Ninguém tá escutando o que eu quero dizer. Ninguém tá me dizendo o que eu quero escutar. Ninguém tá explicando o que eu quero entender. Ninguém tá entendendo o que eu quero explicar.

11 maio, 2011

Chorar por tudo que se perdeu, por tudo que apenas ameaçou e não chegou a ser, pelo que perdi de mim, pelo ontem morto, pelo hoje sujo, pelo amanhã que não existe, pelo muito que amei e não me amaram, pelo que tentei ser correto e não foram comigo. Meu coração sangra com uma dor que não consigo comunicar a ninguém...

‘Vem para que eu possa recuperar sorrisos, pintar teu olho escuro com kol, salpicar tua cara com purpurina dourada, rezar, gritar, cantar, fazer qualquer coisa, desde que você venha, para que meu coração não permaneça esse poço frio sem lua refletida. Porque nada mais sou além de chamar você agora, porque tenho medo e estou sozinho, porque não tenho medo e não estou sozinho, porque não, porque sim, vem e me leva outra vez para aquele país distante onde as coisas eram tão reais e um pouco assustadoras dentro da sua ameaça constante, mas onde existe um verde imaginado, encantado, perdido.’

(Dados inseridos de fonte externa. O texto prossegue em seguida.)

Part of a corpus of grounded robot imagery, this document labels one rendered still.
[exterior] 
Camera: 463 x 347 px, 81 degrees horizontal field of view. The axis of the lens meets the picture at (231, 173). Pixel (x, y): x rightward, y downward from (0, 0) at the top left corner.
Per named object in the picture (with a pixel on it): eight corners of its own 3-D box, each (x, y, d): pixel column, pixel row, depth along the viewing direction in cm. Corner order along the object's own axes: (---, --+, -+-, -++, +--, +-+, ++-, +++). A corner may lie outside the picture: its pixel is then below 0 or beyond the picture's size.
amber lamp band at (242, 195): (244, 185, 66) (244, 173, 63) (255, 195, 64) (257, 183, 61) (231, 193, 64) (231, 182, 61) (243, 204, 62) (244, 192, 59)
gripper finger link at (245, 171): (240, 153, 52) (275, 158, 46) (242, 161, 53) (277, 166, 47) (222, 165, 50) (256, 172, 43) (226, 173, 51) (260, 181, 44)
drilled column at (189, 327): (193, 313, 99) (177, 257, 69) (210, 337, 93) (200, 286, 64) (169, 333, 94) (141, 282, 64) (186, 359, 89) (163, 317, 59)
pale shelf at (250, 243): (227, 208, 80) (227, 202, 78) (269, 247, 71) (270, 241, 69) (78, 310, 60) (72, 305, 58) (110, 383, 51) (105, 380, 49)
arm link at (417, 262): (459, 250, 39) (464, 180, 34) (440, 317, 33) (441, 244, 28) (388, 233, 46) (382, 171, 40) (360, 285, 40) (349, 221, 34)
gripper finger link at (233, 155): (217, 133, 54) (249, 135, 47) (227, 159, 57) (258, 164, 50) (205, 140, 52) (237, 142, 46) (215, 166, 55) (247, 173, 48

- Tudo dói e eu já nem sei pra onde ir, nem o que fazer. Se ao menos voce me amasse um pouco... eu nao estaria aqui e agora, neste bar, sozinho, longe de você e de mim...

...

Ah, fumarás demais, beberás em excesso, aborrecerás todos os amigos com tuas histórias desesperadas, noites e noites a fio permanecerás insone, dormirás dias adentro, noites afora, faltarás ao trabalho, escreverás cartas que não serão nunca enviadas, consultarás búzios, números, cartas e astros, pensarás em fugas e suicídios em cada minuto de cada novo dia, chorarás desamparado atravessando madrugadas em tua cama vazia, não conseguirás sorrir nem caminhar alheio pelas ruas sem descobrires em algum jeito alheio o jeito exato dele, em algum cheiro estranho o cheiro preciso dele.

08 maio, 2011

Tudo isso dói. Mas eu sei que passa, que se está sendo assim é porque deve ser assim, e virá outro ciclo, depois (...) Certo, muitas ilusões dançaram – mas eu me recuso a descrer absolutamente de tudo, eu faço força pra manter algumas esperanças acesas,  como velas. Também não quero dramatizar e fazer dos problemas reais monstros insolúveis, becos-sem-saída. Nada é muito terrível. Só viver, não é? A barra mesmo é ter que estar vivo e ter que desdobrar, batalhar um jeito qualquer de ficar numa boa (...)
..seu heroísmo residia na defesa, não no ataque.